Overall loan growth (19% y-o-y) remained steady. The individual loan segment (up 24% y-o-y) continued to drive loan growth. In this segment, HDFC continues to gain market share from banks (bank lending in individual home loans grew 18% y-o-y in November 2013). Corporate loan growth (up 10% y-o-y), while showing a small uptick, remained muted. Asset quality remained stable. Gross NPAs declined (2 bps q-o-q) and credit costs remained negligible (6 bps). Operating cost growth (17% y-o-y) was broadly in line with asset growth (19% y-o-y).
HDFC has maintained a relatively cautious approach toward corporate lending compared with banks.
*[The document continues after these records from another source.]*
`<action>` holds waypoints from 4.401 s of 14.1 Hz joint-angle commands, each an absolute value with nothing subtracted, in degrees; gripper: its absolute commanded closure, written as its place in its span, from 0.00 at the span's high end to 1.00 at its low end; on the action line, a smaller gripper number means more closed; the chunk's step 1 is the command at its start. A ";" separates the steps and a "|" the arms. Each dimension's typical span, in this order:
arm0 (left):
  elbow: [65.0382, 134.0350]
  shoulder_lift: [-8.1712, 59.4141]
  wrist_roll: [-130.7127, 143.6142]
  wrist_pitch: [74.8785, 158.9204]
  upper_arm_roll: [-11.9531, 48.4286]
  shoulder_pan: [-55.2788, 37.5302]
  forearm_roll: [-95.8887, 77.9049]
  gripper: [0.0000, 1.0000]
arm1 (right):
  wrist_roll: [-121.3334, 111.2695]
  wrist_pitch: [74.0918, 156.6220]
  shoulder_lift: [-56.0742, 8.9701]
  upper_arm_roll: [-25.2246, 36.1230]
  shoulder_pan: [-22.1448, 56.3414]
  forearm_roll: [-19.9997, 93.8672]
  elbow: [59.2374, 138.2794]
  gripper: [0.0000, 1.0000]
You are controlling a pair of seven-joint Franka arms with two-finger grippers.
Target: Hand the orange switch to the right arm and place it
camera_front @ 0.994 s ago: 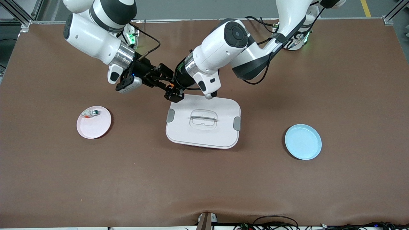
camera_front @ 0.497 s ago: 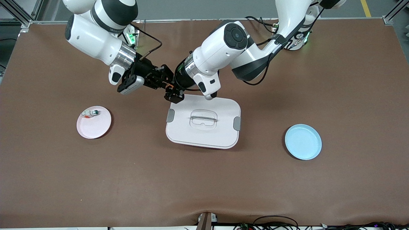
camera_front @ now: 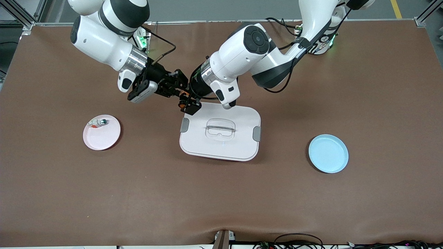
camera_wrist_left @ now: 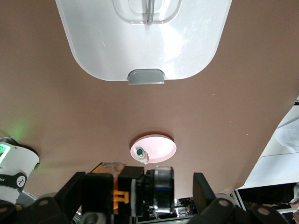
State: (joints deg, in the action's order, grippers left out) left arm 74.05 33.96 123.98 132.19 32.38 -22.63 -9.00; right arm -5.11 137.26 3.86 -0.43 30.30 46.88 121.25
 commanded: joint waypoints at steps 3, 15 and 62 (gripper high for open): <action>73.04 31.38 123.32 126.40 28.39 -22.68 -8.97 1.00 | -23.70 127.29 2.55 0.26 24.80 32.64 118.30 0.00; 74.35 23.20 89.42 103.91 26.54 -13.81 7.45 1.00 | -63.96 125.15 0.79 0.26 11.44 3.61 123.21 0.00; 92.02 -4.57 4.75 88.59 5.01 1.05 2.46 1.00 | -71.04 127.74 -14.78 -0.26 -7.47 -1.59 122.35 1.00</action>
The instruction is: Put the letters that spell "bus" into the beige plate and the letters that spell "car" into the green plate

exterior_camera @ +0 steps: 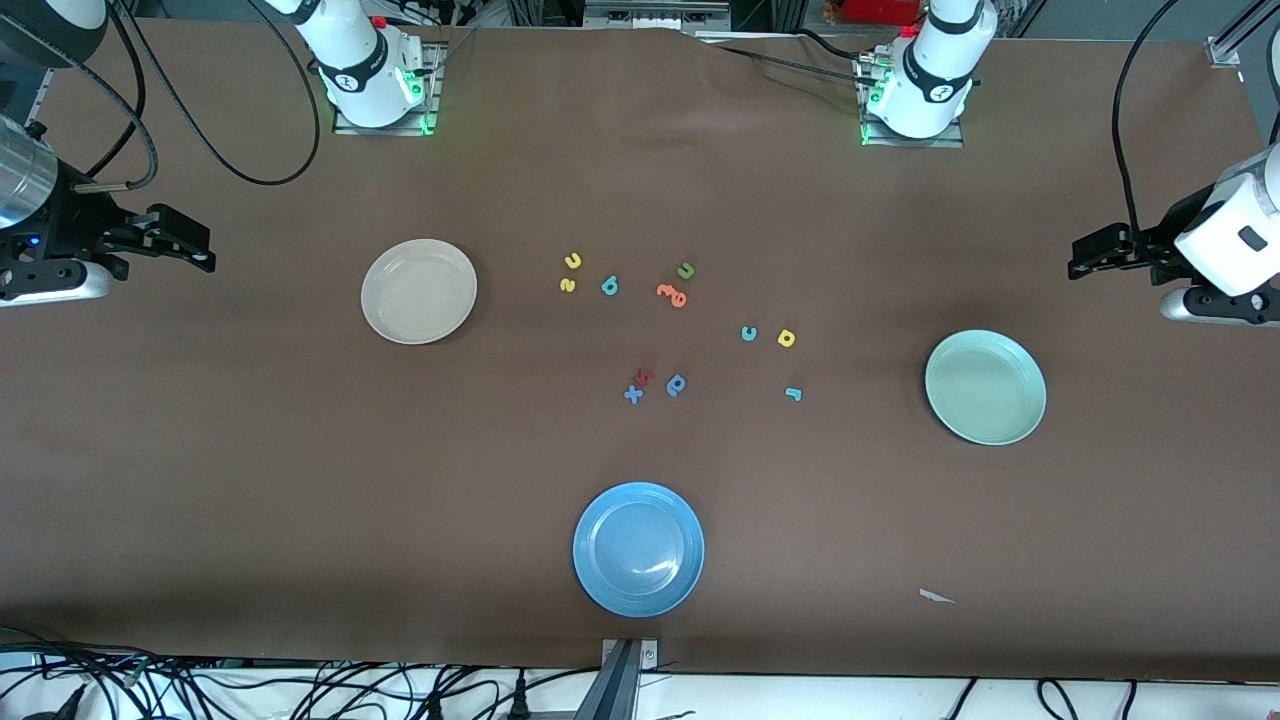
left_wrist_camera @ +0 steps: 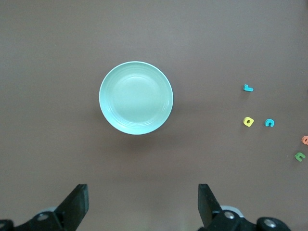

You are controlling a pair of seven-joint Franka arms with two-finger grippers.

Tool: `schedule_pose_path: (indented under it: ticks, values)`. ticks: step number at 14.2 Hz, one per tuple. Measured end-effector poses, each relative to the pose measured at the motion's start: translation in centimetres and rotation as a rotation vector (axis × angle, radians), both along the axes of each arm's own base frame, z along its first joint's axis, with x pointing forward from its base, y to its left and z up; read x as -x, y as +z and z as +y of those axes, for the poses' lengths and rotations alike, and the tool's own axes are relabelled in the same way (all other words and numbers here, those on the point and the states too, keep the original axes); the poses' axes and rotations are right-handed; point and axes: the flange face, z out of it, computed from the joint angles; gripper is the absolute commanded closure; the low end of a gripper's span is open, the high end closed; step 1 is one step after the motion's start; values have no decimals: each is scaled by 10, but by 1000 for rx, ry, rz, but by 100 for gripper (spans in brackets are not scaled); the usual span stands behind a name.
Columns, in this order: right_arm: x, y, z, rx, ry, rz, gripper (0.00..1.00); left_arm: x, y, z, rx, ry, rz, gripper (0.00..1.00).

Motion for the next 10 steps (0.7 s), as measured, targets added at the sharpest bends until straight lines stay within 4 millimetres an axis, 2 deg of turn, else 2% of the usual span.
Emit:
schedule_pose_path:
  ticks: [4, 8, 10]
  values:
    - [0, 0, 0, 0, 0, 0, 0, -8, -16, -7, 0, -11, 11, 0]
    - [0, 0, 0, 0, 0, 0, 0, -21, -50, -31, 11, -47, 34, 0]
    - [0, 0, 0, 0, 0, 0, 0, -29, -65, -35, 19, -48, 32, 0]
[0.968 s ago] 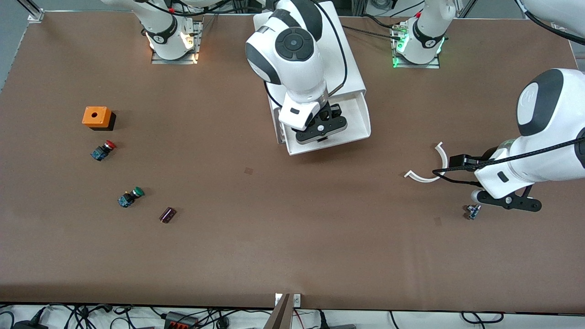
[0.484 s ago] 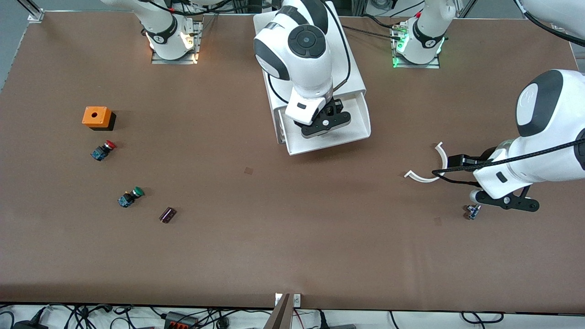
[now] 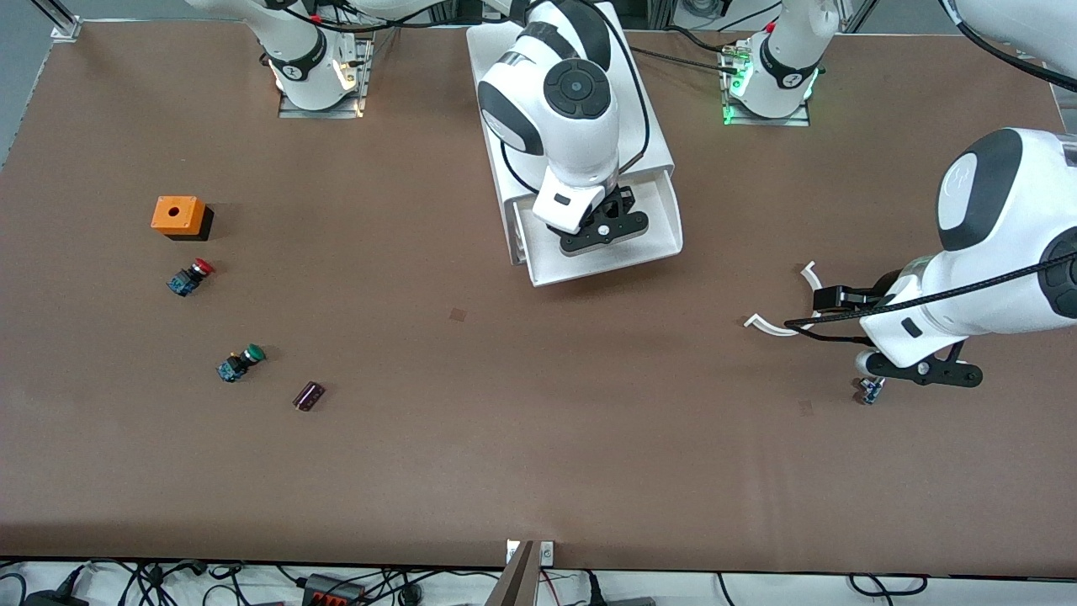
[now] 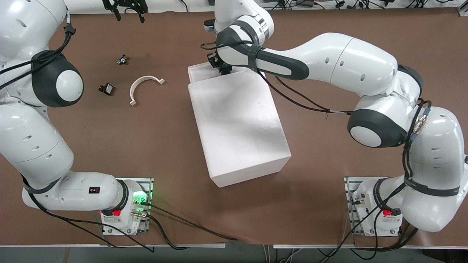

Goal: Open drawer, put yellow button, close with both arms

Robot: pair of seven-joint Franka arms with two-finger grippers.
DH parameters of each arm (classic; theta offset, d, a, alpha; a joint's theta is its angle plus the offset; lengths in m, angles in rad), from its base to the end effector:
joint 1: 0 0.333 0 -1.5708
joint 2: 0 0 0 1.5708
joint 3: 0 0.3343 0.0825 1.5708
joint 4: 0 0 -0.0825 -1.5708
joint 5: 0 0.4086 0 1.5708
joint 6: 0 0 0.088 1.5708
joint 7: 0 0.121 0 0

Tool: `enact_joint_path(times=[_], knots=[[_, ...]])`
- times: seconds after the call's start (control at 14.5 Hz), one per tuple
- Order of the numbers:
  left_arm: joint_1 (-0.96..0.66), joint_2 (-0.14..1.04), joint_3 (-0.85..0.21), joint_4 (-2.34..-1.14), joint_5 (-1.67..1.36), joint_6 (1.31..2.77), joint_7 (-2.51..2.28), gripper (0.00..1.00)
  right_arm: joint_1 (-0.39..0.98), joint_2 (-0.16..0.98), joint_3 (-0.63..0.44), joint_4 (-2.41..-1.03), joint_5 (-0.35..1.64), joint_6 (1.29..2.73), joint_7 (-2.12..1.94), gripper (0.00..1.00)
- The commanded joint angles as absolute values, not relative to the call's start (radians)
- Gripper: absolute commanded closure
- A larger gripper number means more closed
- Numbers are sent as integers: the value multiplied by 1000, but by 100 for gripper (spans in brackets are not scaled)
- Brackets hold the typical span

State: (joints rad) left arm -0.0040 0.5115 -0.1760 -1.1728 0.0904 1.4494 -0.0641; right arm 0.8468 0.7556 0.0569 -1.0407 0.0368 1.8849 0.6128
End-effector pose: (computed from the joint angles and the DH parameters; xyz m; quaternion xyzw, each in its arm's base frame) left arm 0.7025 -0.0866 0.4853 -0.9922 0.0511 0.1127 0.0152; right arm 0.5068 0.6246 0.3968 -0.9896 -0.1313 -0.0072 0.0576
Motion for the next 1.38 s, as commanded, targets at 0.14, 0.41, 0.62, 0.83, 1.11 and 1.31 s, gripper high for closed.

Bank lending to commercial real estate (up 19% y-o-y in November 2013) continues to grow at a relatively faster pace than HDFC’s corporate book (up 10% y-o-y). In our view, HDFC’s slower corporate growth is a prudent strategy to avoid credit quality stress in the current environment. Management has indicated the outlook for corporate loan growth going forward still remains uncertain.
Why overweight? HDFC’s best-in-class operating capabilities, strong performance in the high-return corporate portfolio and stable spreads and asset quality underline it leadership position. Its life insurance and AMC businesses continue to retain leadership role in a tough environment.